Start of Block
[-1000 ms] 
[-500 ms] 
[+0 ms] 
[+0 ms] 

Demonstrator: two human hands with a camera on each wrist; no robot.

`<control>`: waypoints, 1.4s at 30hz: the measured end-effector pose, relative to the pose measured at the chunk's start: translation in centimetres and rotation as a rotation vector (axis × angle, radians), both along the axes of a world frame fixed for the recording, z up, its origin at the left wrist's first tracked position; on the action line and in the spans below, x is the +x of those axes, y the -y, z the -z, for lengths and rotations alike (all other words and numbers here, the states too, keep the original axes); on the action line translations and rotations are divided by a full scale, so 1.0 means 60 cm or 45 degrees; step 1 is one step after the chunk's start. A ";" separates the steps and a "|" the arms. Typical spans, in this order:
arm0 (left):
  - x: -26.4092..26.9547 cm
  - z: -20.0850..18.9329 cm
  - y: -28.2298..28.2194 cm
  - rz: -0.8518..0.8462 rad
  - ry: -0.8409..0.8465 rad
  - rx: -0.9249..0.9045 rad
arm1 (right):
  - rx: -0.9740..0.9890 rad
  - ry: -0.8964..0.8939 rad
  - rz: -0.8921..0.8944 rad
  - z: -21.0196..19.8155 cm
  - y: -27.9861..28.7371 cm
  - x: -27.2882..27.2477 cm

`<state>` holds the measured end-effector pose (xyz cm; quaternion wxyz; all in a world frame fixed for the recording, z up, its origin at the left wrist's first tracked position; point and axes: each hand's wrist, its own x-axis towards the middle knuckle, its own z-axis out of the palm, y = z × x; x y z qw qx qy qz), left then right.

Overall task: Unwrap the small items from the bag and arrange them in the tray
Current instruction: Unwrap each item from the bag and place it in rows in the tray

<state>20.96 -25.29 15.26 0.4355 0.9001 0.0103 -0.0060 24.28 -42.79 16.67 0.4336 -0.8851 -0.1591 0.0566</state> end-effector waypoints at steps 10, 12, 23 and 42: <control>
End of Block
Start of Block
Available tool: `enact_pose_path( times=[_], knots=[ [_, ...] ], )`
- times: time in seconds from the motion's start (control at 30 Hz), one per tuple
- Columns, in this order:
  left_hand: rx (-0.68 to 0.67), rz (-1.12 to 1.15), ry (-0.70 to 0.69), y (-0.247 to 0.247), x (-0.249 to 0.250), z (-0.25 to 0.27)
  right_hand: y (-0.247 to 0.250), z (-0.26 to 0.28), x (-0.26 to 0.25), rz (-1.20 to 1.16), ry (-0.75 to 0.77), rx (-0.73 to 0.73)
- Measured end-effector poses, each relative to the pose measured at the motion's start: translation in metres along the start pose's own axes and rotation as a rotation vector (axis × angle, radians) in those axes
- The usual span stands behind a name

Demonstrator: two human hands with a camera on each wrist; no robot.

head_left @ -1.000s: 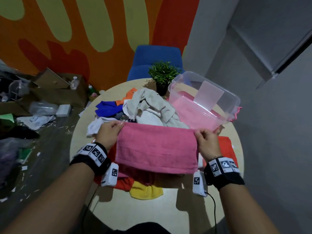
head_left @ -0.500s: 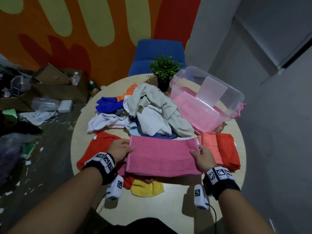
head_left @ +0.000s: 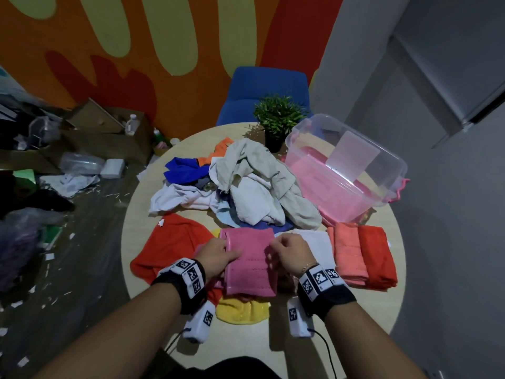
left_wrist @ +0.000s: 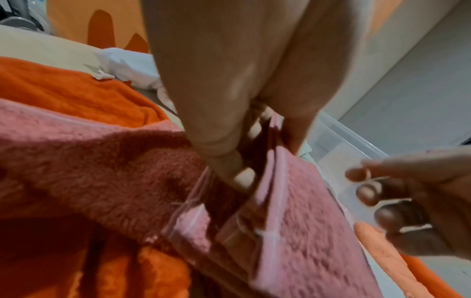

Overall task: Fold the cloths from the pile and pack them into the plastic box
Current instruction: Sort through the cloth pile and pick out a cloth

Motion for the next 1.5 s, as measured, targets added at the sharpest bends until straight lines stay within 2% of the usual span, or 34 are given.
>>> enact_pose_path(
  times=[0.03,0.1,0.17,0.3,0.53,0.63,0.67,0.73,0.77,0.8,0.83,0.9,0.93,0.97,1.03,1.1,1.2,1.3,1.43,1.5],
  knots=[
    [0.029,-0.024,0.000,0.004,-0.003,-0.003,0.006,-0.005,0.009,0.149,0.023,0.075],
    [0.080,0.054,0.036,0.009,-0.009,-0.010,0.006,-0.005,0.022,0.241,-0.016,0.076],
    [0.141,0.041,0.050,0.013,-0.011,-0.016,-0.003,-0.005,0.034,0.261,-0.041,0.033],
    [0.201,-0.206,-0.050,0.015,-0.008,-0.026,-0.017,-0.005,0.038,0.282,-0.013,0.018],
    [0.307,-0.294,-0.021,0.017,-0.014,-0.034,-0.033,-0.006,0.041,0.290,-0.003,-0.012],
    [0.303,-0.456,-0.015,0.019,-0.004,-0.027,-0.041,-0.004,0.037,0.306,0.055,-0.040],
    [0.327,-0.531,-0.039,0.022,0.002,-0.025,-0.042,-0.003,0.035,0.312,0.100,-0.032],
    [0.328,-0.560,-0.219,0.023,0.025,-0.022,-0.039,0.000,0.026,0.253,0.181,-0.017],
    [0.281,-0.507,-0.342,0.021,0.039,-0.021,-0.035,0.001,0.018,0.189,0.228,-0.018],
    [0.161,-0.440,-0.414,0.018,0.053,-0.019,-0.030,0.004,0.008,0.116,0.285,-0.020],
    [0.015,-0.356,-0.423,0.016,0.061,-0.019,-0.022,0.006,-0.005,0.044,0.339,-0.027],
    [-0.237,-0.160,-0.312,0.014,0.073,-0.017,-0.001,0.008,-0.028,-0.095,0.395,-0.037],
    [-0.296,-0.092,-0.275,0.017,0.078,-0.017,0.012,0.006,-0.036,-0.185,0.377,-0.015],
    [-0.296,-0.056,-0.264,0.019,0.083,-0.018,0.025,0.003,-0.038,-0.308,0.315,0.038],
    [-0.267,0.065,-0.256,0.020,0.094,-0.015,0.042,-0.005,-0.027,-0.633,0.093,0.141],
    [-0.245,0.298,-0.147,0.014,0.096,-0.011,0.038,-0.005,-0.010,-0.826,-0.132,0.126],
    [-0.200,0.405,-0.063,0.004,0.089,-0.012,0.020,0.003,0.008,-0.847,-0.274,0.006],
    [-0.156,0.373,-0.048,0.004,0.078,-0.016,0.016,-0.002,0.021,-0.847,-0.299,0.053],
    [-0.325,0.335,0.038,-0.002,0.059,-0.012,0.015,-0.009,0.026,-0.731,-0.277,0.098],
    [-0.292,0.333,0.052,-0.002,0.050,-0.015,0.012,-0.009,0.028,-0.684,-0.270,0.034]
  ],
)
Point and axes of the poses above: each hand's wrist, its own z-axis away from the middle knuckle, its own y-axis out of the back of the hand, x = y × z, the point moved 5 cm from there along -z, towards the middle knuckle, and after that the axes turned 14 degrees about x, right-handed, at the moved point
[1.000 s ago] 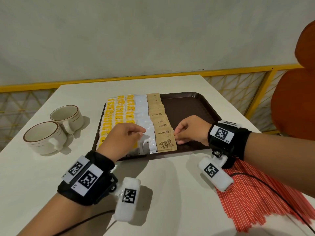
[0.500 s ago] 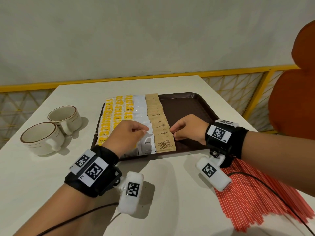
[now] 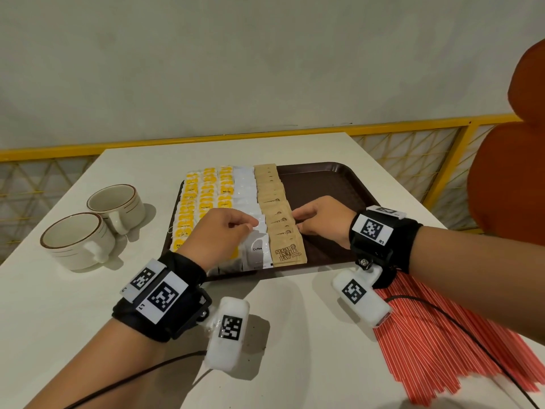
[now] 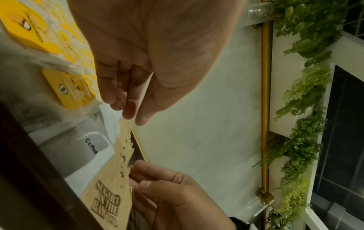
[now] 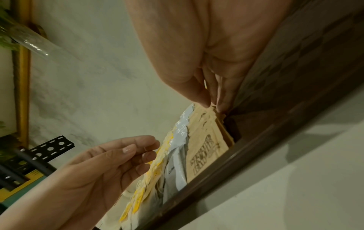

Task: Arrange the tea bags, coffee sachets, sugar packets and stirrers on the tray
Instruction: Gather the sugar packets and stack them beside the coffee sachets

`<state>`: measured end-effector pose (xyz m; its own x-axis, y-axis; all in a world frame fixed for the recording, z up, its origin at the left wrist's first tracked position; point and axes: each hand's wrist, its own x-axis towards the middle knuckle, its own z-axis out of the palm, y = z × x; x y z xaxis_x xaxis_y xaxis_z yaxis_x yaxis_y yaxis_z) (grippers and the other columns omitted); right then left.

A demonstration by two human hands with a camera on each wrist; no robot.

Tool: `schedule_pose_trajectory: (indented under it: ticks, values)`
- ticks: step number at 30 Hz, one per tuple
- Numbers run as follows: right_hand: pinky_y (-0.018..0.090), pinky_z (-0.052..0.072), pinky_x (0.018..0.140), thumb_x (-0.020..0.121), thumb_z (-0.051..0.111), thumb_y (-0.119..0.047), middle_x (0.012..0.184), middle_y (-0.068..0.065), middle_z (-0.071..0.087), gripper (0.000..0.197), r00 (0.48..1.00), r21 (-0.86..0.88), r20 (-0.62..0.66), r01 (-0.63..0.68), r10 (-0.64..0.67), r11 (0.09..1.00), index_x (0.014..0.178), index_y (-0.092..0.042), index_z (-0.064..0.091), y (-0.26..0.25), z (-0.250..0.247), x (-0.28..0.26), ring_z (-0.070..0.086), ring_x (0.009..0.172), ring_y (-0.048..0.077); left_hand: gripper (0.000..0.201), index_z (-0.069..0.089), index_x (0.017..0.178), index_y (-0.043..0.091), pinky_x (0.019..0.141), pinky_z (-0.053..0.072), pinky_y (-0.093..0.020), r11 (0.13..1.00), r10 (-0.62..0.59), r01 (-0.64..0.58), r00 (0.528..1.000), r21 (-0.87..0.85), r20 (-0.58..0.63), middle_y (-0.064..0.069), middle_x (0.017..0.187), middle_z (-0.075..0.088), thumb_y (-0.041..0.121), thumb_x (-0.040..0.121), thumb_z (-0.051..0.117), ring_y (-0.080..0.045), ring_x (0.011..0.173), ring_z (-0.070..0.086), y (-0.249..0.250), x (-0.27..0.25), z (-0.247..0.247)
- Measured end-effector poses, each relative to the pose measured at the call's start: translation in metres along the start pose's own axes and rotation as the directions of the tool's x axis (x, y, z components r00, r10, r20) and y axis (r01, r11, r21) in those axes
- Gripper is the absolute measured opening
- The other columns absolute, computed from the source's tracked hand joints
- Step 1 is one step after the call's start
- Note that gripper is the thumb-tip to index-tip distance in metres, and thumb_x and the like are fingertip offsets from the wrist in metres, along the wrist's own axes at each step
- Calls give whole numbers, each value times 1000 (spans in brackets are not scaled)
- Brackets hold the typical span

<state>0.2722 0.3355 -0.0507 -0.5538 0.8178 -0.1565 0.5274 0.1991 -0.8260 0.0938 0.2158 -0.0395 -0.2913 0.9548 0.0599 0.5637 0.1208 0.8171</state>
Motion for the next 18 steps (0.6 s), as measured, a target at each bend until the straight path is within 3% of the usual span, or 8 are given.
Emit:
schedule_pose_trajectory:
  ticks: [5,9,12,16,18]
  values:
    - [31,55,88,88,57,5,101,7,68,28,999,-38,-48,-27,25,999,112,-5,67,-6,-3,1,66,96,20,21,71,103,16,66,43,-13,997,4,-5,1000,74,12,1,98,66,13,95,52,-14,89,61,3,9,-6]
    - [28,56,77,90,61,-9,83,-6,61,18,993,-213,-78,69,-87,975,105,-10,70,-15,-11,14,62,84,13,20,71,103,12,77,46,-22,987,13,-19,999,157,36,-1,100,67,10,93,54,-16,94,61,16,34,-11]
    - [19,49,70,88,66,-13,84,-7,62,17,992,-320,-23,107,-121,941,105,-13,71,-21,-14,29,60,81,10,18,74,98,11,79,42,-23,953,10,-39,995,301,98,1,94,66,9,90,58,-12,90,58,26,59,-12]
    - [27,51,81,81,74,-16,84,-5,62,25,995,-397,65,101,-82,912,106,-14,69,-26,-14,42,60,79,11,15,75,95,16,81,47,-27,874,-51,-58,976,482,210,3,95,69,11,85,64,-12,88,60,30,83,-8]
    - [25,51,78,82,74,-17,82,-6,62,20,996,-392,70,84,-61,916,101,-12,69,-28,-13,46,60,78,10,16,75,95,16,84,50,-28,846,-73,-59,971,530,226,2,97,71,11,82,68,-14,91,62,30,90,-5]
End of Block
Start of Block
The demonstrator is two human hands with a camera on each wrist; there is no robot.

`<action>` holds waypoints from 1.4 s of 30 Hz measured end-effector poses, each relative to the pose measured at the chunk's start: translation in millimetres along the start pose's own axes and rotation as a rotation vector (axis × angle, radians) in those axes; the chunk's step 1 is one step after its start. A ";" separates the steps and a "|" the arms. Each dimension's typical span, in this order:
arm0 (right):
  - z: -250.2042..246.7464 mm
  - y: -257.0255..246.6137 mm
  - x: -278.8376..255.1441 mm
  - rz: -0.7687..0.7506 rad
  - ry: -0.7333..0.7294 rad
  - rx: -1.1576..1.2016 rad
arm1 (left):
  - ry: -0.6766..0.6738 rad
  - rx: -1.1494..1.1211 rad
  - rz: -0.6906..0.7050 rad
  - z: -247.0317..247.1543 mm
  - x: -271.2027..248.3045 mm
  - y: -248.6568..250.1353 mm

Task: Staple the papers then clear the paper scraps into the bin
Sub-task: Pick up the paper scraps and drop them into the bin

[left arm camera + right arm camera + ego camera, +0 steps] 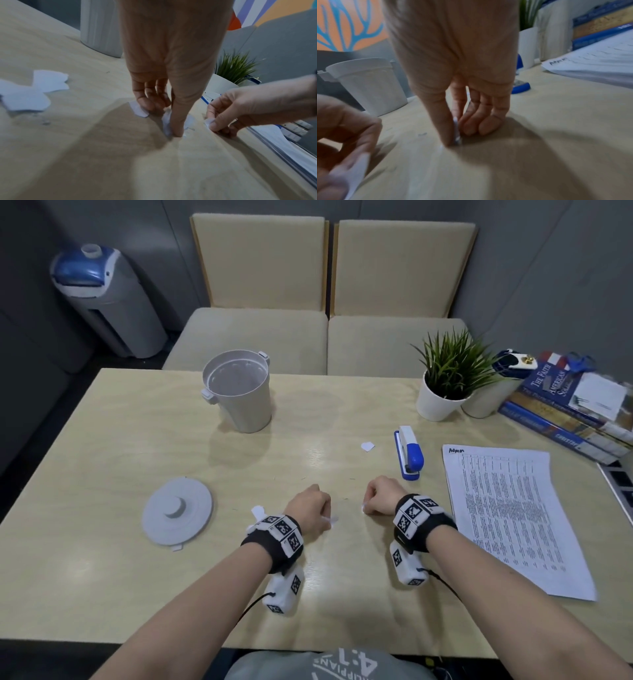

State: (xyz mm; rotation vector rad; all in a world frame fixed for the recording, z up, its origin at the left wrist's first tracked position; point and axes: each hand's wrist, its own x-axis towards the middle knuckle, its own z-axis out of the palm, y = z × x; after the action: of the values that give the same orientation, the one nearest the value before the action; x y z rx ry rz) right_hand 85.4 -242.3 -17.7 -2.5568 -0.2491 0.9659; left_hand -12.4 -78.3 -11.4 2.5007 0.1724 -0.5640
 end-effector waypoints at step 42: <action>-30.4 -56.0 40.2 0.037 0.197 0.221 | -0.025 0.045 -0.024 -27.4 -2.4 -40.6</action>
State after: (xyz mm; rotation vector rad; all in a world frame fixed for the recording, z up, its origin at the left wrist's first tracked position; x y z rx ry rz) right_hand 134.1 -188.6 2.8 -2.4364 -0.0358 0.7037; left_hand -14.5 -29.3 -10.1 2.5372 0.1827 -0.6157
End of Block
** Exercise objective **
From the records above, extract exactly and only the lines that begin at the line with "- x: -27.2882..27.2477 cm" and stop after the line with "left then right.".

** Finished task **
  - x: -27.2882..27.2477 cm

`<state>` holds the measured end-effector pose (xyz cm; quaternion wxyz; all in a world frame fixed for the recording, z up, its origin at the left wrist's first tracked position; point and axes: each hand's wrist, its own x-axis towards the middle knuckle, its own z-axis out of the palm, y = z × x; x y z qw qx qy qz), left then right.

What appears above is the complete answer.